Jesus is the Shepherd. But he’s also the Gate through which other shepherds pass: people who are tasked with representing him. As their duty.
The door is a necessarily static element.
Here again we find a recurring theme, difficult to accept for many Protestants, especially of a modern persuasion: the need for a mediation.
Jesus in our personal life is a unmovable element, motionless like a gate: I cannot expect him to appear to me, to perform a miracle for me personally, to have human interactions and to guide me visibly.
What comes to me from Jesus is a teaching, a goal, a story that goes to the heart, many things… but in a personal and intimate religiosity, Born Again Christian style, there’s no concrete person who comes to me, bends over my sins and sorrows, listens to me, admonishes me, puts me in physical contact with God in the Sacraments…
We desperately need shepherds, i.e. pastors: real men, that pass through Jesus Christ and nowhere else.
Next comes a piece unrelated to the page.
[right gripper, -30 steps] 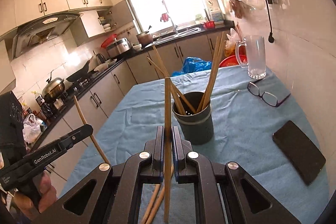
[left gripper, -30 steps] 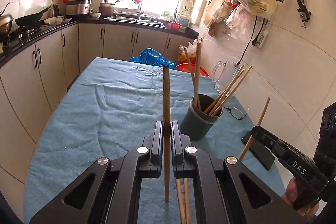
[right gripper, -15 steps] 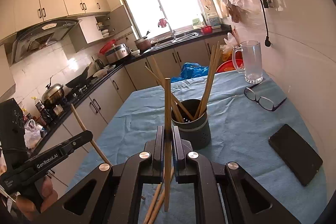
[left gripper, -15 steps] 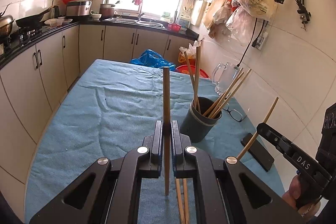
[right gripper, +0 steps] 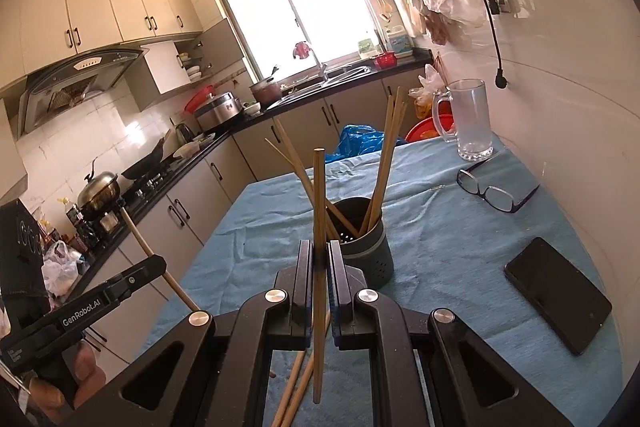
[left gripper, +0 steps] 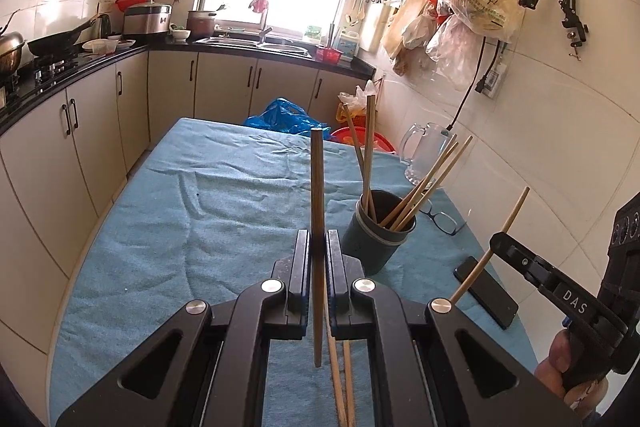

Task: Organize utensils
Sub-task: 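Raise the left tool's chopstick upright over the cup while the right tool carries its own, then lower the left tool's chopstick into the cup while the right tool lowers its own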

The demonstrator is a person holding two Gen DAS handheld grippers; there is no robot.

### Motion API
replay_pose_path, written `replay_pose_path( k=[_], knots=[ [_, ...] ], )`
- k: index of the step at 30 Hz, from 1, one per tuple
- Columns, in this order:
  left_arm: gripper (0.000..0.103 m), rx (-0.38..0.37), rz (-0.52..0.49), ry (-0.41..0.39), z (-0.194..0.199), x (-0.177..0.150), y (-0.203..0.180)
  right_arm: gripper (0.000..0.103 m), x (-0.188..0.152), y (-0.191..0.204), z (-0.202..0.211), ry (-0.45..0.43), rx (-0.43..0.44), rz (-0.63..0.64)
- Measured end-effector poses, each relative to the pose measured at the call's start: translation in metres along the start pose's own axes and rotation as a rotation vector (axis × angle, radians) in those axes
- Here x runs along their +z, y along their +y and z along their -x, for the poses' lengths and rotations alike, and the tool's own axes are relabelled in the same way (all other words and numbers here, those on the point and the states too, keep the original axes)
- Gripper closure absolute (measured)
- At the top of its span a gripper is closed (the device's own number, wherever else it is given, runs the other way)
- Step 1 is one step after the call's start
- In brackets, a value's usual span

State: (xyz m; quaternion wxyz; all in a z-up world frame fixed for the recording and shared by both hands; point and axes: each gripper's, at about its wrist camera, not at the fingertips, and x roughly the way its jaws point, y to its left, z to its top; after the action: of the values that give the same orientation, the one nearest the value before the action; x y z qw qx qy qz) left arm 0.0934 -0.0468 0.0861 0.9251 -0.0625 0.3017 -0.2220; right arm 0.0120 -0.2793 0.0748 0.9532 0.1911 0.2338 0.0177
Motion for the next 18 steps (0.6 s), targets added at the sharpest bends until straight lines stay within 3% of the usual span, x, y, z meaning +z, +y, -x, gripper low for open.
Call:
replay_pose_path(
  k=[18],
  knots=[
    [0.097,-0.053,-0.024,-0.009,0.000,0.035,-0.022,0.096,0.028,-0.014,0.017,-0.080,-0.008,-0.039]
  ],
)
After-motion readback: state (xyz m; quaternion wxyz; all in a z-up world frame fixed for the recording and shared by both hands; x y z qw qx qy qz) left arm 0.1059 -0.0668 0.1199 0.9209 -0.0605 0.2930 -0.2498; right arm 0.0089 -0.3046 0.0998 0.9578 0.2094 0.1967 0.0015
And we need Peter: those shepherds must be guided too.
We need a Peter who takes the floor and proclaims Christ, almost disappearing in the background.
In the First Reading he bears witness to Jesus starting from confronting the people of Israel for their own sin, since they crucified him, but then promising salvation through baptism (pattern: problem-solution; this path goes to Christ and passes through the gift of the Spirit and the Sacrament).
In the Second Reading he gives us Christ as the perfect model to follow, among other things in bearing the cross and turning the other cheek. And it’s just Jesus who saves us. He cannot be anything other than the center and the focus of the entire discourse: Christ and nothing else.
We don’t need, cannot stand, pastors according to their conscience, heralds of personal opinion.
If a priest speaks to us of solidarity, commitment, acceptance, courage, creativity, social justice, preserving nature, migrants, racism, diversity, inclusiveness… it’s extremely probable that he’s a bad priest; one who probably would have done less damage to become a city clerk instead, then marry a nail girl and raise a couple of unruly little rascals (with all due respect to nail technicians).